Netflix CEO Reed Hasting says that broadcast will be over by 2030. If he’s right, that’s longer than RTB has been alive.

But streaming was up 60% and linear was down 4% in 2014. Consumers are canceling cable. HBO and CBS are going direct-to-consumer, perhaps leading a trend for where content is heading. Streaming is growing because consumers demand it, which is not what led the growth of RTB in display advertising.

There is room for both camps to be right, even if we just saw 5% of TV ads move to programmatic and addressable in the next 18 months. This will be led by consumers’ demand for streaming content. That could make programmatic TV, combined with web video, bigger than all of display.

A More Granular Market Commands A Premium

TV networks sell Super Bowl inventory based on ratings. Fox, which broadcast last year’s game, reached an audience of 111.5 million people. That’s an impressive number, but for some products it also reflects some amount of waste for both buyer and seller because embedded in the larger Super Bowl audience is the much smaller subset that an advertiser actually wants to reach.

An automotive advertiser, for example, doesn’t want to reach every viewer. They want to reach only those potential buyers that are in the market for a new car.

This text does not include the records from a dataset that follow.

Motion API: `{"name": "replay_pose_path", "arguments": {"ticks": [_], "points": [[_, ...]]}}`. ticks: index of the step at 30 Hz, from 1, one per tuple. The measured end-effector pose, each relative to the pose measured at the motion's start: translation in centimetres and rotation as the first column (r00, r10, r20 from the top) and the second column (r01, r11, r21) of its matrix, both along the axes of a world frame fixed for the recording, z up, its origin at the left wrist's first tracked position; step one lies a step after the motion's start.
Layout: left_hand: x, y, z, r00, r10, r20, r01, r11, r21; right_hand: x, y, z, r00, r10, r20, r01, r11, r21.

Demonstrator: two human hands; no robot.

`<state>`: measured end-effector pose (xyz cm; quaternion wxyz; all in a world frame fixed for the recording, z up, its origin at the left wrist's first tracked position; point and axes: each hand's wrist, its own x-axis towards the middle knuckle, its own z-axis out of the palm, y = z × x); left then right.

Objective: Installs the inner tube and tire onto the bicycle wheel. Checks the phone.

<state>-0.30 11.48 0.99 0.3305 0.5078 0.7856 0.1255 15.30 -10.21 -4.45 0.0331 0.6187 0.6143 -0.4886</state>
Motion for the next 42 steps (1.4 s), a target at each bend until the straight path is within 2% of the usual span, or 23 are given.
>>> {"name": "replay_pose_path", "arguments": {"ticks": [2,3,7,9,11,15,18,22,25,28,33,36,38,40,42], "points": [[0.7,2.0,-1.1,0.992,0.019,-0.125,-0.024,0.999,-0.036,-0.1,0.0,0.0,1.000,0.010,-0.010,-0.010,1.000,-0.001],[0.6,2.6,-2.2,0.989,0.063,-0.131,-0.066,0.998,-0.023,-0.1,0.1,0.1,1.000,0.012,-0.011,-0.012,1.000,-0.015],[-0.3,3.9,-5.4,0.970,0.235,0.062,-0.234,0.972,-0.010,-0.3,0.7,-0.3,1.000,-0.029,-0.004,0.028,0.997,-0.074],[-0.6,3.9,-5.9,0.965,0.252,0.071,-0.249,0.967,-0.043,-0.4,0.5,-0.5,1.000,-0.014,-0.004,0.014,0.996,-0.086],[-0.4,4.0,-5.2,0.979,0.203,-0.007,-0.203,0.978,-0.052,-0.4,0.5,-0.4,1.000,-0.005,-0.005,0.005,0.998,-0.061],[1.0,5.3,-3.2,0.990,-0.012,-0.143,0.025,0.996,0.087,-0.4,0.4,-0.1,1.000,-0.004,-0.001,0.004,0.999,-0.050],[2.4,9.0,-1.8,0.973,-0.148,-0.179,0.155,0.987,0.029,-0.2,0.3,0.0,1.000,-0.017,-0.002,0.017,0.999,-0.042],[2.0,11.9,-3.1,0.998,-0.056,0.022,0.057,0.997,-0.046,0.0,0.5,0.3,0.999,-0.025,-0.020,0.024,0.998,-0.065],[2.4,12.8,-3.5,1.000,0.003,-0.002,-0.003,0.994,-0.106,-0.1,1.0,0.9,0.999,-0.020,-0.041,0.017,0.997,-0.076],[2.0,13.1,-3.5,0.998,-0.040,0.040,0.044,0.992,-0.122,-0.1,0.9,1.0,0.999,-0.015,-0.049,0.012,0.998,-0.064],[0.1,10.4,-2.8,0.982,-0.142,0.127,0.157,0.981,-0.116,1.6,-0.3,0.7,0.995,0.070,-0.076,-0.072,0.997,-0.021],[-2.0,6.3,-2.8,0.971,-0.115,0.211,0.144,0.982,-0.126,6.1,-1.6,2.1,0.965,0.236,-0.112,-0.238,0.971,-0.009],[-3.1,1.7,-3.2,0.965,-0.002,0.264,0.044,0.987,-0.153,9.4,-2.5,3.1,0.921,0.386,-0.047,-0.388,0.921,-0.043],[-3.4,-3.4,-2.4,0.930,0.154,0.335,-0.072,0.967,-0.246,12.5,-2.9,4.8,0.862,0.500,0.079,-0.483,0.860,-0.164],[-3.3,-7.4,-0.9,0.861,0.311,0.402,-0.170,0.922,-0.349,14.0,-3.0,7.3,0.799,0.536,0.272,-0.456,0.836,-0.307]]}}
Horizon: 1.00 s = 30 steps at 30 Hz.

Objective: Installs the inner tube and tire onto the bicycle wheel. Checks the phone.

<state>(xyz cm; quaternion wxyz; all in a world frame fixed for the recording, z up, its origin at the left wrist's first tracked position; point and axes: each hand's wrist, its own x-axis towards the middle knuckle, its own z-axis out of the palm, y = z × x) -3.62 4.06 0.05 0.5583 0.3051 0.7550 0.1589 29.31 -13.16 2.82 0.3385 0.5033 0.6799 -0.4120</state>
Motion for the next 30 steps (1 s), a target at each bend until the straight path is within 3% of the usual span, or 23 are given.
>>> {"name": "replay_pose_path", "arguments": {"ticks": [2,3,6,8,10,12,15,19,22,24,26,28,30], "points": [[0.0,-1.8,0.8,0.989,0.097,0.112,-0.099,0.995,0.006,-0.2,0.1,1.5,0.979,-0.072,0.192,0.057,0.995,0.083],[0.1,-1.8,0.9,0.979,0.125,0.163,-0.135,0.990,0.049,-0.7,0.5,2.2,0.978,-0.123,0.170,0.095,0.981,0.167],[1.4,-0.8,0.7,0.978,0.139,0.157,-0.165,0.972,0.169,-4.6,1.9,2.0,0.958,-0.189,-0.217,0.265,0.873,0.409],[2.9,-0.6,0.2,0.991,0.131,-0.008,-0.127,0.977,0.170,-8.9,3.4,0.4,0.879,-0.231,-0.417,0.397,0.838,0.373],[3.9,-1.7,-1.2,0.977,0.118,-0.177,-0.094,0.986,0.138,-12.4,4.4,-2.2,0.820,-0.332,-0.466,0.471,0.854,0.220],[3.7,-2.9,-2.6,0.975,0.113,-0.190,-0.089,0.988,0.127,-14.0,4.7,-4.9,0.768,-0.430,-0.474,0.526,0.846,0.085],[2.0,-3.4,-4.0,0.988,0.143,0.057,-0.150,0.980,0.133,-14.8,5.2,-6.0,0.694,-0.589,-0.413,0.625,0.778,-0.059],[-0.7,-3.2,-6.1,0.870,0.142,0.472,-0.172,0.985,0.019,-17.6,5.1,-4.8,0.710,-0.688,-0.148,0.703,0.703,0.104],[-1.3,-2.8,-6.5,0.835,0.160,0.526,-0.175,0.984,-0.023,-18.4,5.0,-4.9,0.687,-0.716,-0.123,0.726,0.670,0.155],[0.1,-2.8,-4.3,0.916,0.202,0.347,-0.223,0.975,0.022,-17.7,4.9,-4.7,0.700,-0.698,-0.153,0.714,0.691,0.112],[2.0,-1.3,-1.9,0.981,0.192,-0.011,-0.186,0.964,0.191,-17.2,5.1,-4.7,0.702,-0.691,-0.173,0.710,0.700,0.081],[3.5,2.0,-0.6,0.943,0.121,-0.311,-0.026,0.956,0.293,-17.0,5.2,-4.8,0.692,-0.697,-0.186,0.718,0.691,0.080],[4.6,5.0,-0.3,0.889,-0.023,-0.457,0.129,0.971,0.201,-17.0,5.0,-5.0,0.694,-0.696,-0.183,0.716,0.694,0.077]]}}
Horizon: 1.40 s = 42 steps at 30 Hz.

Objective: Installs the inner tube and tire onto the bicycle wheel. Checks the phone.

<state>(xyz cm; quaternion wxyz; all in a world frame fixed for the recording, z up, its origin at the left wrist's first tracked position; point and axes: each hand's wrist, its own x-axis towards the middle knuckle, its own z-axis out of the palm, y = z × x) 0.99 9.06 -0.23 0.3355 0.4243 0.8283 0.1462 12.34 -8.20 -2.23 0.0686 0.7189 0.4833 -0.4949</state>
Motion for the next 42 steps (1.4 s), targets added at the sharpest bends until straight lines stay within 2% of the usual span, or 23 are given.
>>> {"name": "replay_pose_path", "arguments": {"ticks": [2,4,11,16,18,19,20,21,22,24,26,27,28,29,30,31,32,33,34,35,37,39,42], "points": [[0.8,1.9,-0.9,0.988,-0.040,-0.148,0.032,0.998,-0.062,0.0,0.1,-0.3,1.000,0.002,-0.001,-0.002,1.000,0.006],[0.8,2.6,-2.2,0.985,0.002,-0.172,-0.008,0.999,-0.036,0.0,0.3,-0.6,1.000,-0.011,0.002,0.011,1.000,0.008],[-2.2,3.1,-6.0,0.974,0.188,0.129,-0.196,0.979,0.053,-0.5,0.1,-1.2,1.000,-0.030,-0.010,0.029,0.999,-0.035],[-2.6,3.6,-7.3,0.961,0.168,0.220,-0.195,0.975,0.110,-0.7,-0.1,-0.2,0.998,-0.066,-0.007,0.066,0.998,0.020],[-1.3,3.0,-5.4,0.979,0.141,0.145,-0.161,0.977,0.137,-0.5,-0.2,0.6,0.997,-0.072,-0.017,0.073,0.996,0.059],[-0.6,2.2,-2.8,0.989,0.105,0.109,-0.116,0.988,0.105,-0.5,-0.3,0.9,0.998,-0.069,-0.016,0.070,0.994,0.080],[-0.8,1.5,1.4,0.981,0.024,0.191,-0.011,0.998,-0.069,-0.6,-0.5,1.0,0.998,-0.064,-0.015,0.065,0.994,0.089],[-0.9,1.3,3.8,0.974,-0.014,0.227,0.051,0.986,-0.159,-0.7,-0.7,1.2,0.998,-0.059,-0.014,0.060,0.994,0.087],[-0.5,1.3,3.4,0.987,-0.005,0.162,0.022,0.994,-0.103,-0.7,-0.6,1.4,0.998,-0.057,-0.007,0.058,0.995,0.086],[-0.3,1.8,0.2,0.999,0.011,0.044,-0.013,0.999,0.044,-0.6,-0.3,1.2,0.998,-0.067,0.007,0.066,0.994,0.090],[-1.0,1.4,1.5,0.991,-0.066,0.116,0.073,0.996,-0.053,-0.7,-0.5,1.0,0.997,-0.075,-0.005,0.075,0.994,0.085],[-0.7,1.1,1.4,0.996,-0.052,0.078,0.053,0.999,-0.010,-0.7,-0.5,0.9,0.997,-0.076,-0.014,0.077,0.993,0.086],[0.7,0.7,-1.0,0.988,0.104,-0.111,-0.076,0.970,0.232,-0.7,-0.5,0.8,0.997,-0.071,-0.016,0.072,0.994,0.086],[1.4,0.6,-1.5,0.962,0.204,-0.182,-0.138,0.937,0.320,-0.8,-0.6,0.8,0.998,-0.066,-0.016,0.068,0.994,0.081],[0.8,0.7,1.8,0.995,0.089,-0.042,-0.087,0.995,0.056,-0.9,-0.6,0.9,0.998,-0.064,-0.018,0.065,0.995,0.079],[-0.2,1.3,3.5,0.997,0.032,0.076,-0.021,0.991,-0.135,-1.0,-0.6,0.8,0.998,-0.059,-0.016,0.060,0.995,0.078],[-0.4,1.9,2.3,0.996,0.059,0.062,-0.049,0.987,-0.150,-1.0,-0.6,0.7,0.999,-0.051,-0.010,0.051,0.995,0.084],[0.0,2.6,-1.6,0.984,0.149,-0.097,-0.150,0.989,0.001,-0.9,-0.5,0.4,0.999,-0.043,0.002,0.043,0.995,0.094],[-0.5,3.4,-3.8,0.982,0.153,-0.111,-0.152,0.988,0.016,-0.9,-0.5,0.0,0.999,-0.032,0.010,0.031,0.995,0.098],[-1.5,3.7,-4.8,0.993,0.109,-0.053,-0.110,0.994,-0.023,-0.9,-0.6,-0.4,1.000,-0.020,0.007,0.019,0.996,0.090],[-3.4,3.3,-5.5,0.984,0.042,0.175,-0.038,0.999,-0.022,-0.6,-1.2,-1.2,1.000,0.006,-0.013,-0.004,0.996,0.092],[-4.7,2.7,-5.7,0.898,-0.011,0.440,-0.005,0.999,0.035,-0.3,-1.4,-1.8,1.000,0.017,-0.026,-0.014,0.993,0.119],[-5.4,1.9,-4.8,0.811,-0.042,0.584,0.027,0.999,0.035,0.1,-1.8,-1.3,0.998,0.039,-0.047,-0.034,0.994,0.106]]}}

And yet automotive advertisers spent millions of dollars last year carpet-bombing consumers during the Super Bowl. They paid to reach 111.5 million people, but they knew that millions of those impressions would be wasted in at least two ways. There are the millions of viewers who simply aren’t the target audience. And there is also another segment of waste inside the target demographic.

Simply put, demographic media buys are not the same as data-driven buys. The former is an educated guess at who might be in the market for a new car while the latter is an informed analysis of who is in a market for a new car.

A Premium Approach Yields Premium Results

Recently, ESPN announced that it would soon begin selling some inventory programmatically for SportsCenter, the network’s flagship show. Explaining the decision, Eric Johnson, ESPN’s executive vice president of global multimedia sales, said he believes ESPN’s approach will keep ad prices at a premium, particularly on days with heavy sports interest.

ESPN knows that there will be days when the SportsCenter audience surges. That’s the beauty of live sports, which is always a popular category, but one that can also spike dramatically on a moment’s notice. ESPN also understands that if it pre-sells that inventory, it won’t reap the benefits from having a hot media property.

Of course, networks that broadcast the Super Bowl are in the same boat. Super Bowl viewership continues to break records year after year. Network sales teams know that, and each year they work to extract more money based on the previous year’s performance. But wouldn’t it be better to realize that value when it’s created? The Super Bowl is the logical place to replace upfront discounts with auctions designed to bring in premium CPMs because we know demand will be high and, quite likely, higher than expected.

Rubber, Meet Road

ESPN is doing it right. Linear TV will be here for a long time, but the benefits of streaming and addressable TV are being realized now – even in the Super Bowl. This Super Bowl marks a new era for streaming video and programmatic advertising.

It doesn’t take many TV percentage points to move the programmatic needle. Display was a dress rehearsal. And this is happening fast, in part because consumers and advertisers together are moving the market – something that never happened in web advertising.

Although content will always be king, it takes a market to discover the real price of his ransom.